Unter der Bezeichnung „MainControl" begann WAL-Betrieb bereits 2005 mit der Automatisierung im Störungs- und Instandhaltungsmanagement. Mit Unterstützung des Technologiepartners Greengate führte das Unternehmen Geräte zur mobilen Datenerfassung ein. Der betreffende Arbeitsablauf umfasst die Identifizierung von Aggregaten und Anlagen, die Rückmeldung der abgearbeiteten Aufgaben und die Meldung, ob Schäden behoben wurden oder weiterführende Handlungen nötig sind.

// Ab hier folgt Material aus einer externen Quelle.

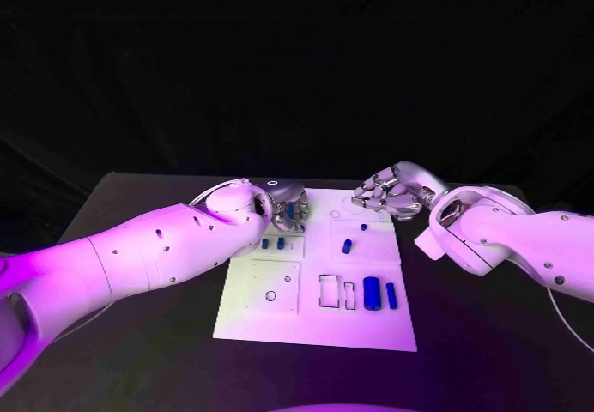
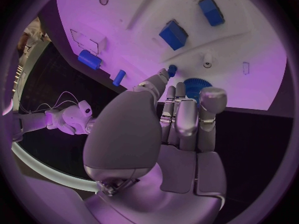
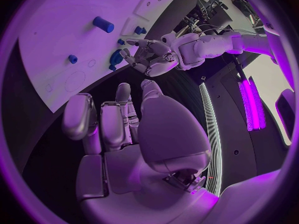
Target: Assemble the parts on the task board
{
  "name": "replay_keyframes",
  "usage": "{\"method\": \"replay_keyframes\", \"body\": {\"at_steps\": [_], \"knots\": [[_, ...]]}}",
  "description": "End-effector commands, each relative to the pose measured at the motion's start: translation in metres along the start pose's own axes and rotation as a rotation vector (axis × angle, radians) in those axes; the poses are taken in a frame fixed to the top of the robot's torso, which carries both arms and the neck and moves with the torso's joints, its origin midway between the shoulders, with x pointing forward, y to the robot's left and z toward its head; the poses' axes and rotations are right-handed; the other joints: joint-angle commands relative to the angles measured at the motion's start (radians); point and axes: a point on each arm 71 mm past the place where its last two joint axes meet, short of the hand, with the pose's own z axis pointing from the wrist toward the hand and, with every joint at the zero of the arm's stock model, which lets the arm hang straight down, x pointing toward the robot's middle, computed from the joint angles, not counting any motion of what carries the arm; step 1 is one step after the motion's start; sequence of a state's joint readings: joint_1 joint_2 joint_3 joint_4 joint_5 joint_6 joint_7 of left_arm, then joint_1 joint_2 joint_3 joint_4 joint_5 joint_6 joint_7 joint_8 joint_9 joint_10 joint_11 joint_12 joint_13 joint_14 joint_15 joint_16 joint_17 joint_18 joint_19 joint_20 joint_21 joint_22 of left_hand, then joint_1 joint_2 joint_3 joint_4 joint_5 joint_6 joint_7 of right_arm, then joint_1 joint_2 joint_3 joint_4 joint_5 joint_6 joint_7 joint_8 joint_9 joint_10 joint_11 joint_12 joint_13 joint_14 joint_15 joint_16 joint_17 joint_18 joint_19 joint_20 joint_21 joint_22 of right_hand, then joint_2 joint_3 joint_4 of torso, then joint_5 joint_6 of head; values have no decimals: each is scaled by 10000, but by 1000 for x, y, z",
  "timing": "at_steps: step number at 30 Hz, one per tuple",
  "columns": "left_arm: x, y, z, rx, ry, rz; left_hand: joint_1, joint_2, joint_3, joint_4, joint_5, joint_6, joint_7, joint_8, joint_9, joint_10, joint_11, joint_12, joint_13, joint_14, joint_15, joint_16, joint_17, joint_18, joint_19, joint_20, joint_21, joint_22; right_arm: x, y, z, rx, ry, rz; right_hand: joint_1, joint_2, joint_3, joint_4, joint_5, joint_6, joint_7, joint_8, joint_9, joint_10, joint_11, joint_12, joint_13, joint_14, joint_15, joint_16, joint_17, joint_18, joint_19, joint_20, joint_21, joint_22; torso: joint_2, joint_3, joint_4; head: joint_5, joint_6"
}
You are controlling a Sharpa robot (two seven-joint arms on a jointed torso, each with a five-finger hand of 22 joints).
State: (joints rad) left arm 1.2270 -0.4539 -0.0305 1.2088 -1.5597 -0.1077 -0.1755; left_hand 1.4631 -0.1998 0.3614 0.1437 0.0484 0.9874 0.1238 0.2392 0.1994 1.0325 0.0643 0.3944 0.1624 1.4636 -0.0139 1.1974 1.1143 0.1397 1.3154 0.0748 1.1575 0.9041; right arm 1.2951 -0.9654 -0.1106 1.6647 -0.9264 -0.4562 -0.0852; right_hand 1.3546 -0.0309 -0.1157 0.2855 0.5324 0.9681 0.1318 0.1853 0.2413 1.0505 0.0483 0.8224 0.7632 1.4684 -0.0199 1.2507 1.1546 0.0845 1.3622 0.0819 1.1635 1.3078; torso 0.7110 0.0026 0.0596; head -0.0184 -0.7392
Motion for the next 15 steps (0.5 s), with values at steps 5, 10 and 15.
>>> {"method": "replay_keyframes", "body": {"at_steps": [5,10,15], "knots": [[5,0,2,-95,295,234,88,21,108,-18,34,107,-11,-53,-30,92,1,-92,-37,223,-20,84,-21,-186,88,-9,158,198,1,2,0,-162,-26,-82,134,8,65,0,47,-89,-5,55,16,-38,-9,-75,-59,31,-61,-82,-40,88,-86,10,-72,106,-10,-1,7,-2,-40],[7,-1,2,-81,369,237,96,29,166,-42,31,140,-12,-80,-53,139,-3,-119,-66,220,-22,100,-38,-206,115,-6,250,317,1,2,0,-172,-22,-84,133,9,67,2,49,-86,-6,57,17,-38,-9,-92,-80,29,-61,-100,-54,91,-93,10,-96,94,-16,0,12,-3,-44],[8,-2,3,46,314,181,138,67,330,-112,30,242,-25,-129,-96,271,-24,-175,-126,208,-35,128,-82,-213,100,-9,341,411,1,2,0,-182,5,-85,133,11,69,3,52,-85,-6,59,18,-37,-9,-111,-104,27,-61,-116,-66,95,-100,9,-120,80,-14,-2,0,-7,-54]]}}
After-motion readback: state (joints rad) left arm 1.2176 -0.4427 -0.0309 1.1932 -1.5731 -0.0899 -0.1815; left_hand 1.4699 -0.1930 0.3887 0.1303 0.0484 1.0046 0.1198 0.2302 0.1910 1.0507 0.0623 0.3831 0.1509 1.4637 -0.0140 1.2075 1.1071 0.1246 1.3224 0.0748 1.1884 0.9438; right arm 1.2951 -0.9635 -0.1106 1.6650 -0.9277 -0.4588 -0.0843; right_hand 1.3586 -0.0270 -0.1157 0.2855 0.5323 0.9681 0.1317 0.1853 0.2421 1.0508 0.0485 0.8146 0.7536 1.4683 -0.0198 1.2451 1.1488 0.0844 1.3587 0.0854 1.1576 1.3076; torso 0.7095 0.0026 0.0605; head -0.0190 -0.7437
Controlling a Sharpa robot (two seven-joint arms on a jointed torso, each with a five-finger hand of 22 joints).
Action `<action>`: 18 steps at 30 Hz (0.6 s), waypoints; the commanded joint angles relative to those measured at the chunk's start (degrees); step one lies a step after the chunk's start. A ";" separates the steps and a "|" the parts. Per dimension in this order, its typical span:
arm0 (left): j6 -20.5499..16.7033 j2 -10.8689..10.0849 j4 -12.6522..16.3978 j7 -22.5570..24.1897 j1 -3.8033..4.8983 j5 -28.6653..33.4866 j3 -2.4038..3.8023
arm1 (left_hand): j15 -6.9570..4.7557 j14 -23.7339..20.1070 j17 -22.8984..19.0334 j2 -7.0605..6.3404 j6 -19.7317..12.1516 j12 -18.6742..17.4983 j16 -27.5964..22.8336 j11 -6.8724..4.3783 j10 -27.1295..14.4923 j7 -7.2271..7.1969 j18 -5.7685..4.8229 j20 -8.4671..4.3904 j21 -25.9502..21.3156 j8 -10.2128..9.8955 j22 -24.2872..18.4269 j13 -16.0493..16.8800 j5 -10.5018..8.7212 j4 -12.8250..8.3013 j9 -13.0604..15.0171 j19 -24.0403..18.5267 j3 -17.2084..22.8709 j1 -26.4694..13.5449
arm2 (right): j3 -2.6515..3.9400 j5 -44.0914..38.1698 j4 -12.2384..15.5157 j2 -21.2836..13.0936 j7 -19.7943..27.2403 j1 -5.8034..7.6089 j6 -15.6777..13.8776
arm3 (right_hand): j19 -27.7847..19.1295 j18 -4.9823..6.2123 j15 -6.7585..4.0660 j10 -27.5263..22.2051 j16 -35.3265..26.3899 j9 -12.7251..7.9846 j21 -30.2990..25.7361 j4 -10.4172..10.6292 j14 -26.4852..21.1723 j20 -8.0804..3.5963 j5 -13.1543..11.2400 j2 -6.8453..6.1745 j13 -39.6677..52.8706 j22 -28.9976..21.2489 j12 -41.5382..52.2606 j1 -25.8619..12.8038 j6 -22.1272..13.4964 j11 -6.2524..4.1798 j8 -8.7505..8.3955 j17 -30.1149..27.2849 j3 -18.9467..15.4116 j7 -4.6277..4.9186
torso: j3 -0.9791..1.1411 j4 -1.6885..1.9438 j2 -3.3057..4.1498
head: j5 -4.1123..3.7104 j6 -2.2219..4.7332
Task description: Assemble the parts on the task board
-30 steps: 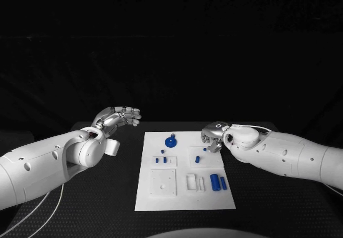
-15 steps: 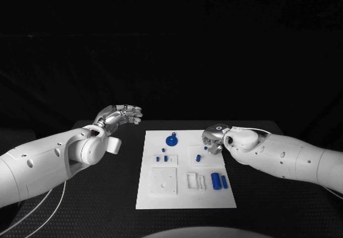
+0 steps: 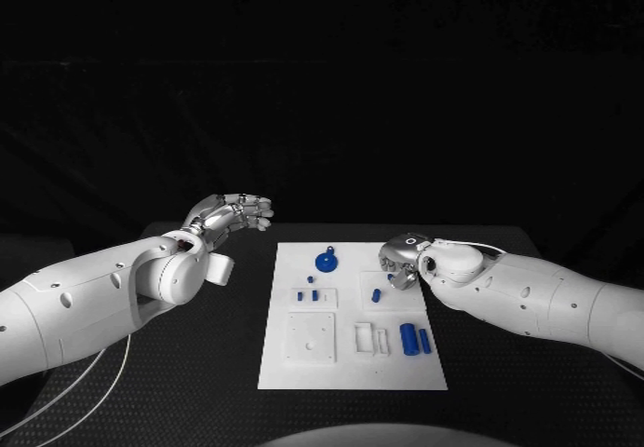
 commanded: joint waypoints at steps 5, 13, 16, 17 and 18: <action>0.52 0.17 -0.02 0.47 0.07 0.65 0.05 | 0.26 0.04 0.14 0.13 -0.47 -0.26 -0.42 -0.01 -0.27 -0.10 0.59 0.50 -0.33 0.18 0.09 -0.08 0.09 0.06 -0.11 0.01 -0.48 -0.17 | -0.04 -0.65 -0.63 0.45 0.40 -0.15 0.25 | 0.25 0.35 0.09 0.58 -0.32 -0.11 0.30 0.02 0.37 0.08 -0.21 0.67 0.09 1.24 -0.36 0.00 0.13 0.12 0.08 0.18 0.65 -0.05 | -0.03 0.00 0.04 | 0.29 -0.48; 0.71 0.11 0.00 0.34 0.07 0.65 0.05 | 0.30 0.08 0.31 0.12 -0.54 -0.28 -0.61 0.02 -0.32 -0.08 0.63 0.54 -0.38 0.18 0.14 -0.10 0.09 0.15 -0.14 0.01 -0.54 -0.27 | -0.11 -0.54 -1.49 0.70 0.61 -0.47 0.61 | 0.24 0.35 0.07 0.74 -0.35 -0.13 0.34 -0.06 0.41 0.08 -0.19 0.91 0.14 1.27 -0.47 0.02 0.23 0.10 0.14 0.28 0.80 -0.09 | -0.07 -0.14 0.07 | -0.03 -0.74; 0.77 0.10 0.11 0.29 0.07 0.65 0.05 | 0.31 0.09 0.37 0.13 -0.56 -0.28 -0.67 0.02 -0.32 -0.07 0.64 0.56 -0.40 0.18 0.16 -0.11 0.09 0.19 -0.15 0.01 -0.55 -0.30 | -0.12 -0.52 -1.60 0.98 0.41 -1.00 0.69 | 0.27 0.35 0.02 1.02 -0.36 -0.12 0.41 -0.06 0.46 0.08 -0.18 1.15 0.22 1.29 -0.52 -0.11 0.43 0.04 0.27 0.37 0.83 -0.16 | -0.06 -0.11 0.08 | -0.10 -0.79; 0.81 0.11 0.15 0.29 0.07 0.65 0.05 | 0.32 0.09 0.39 0.14 -0.56 -0.29 -0.69 0.02 -0.32 -0.07 0.64 0.56 -0.41 0.19 0.16 -0.11 0.09 0.20 -0.15 0.02 -0.55 -0.32 | -0.13 -0.52 -1.66 1.16 0.35 -1.30 0.59 | 0.30 0.35 -0.01 1.14 -0.35 -0.12 0.45 -0.09 0.51 0.07 -0.17 1.30 0.25 1.30 -0.54 -0.13 0.51 0.01 0.33 0.43 0.85 -0.23 | -0.07 -0.08 0.10 | -0.19 -0.90; 0.81 0.08 0.19 0.26 0.07 0.65 0.05 | 0.32 0.10 0.41 0.15 -0.57 -0.29 -0.71 0.02 -0.32 -0.06 0.65 0.56 -0.41 0.19 0.17 -0.11 0.09 0.21 -0.15 0.02 -0.55 -0.33 | -0.13 -0.52 -1.75 1.32 0.40 -1.53 0.54 | 0.32 0.35 -0.02 1.20 -0.35 -0.12 0.48 -0.09 0.53 0.06 -0.18 1.42 0.27 1.30 -0.57 -0.14 0.56 -0.01 0.35 0.46 0.88 -0.25 | -0.07 -0.06 0.12 | -0.17 -0.92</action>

Ziele sind die Verkürzung von Informationswegen und Reaktionszeiten, die Verringerung von Informationsverlusten sowie eine lückenlose und transparente Abwicklung der Arbeitsprozesse.
Was Christoph Maschek, Abteilung Technische Dokumentation bei WAL-Betrieb, hinsichtlich des Einsatzes von RFID-Transpondern noch Sorgen bereitet, ist der finanzielle Aufwand: „Wenn man bei unserem Bedarf die Kosten für die Tags und die Installationskosten addiert, kommt man mit Sicherheit auf einen mittleren fünfstelligen Betrag. Insofern warten wir noch auf das passende Angebot." Für den überirdischen Gebrauch in der Wasserversorgung eigneten sich RFID-Lösungen deshalb nicht: „Der Einsatz von Barcodes reicht hier vollkommen aus und ist für uns deutlich günstiger." Das Unternehmen setzt auf eine hybride Aufstellung, das heißt es sollen mittelfristig sowohl Barcode- als auch RFID-Lösungen Anwendung finden.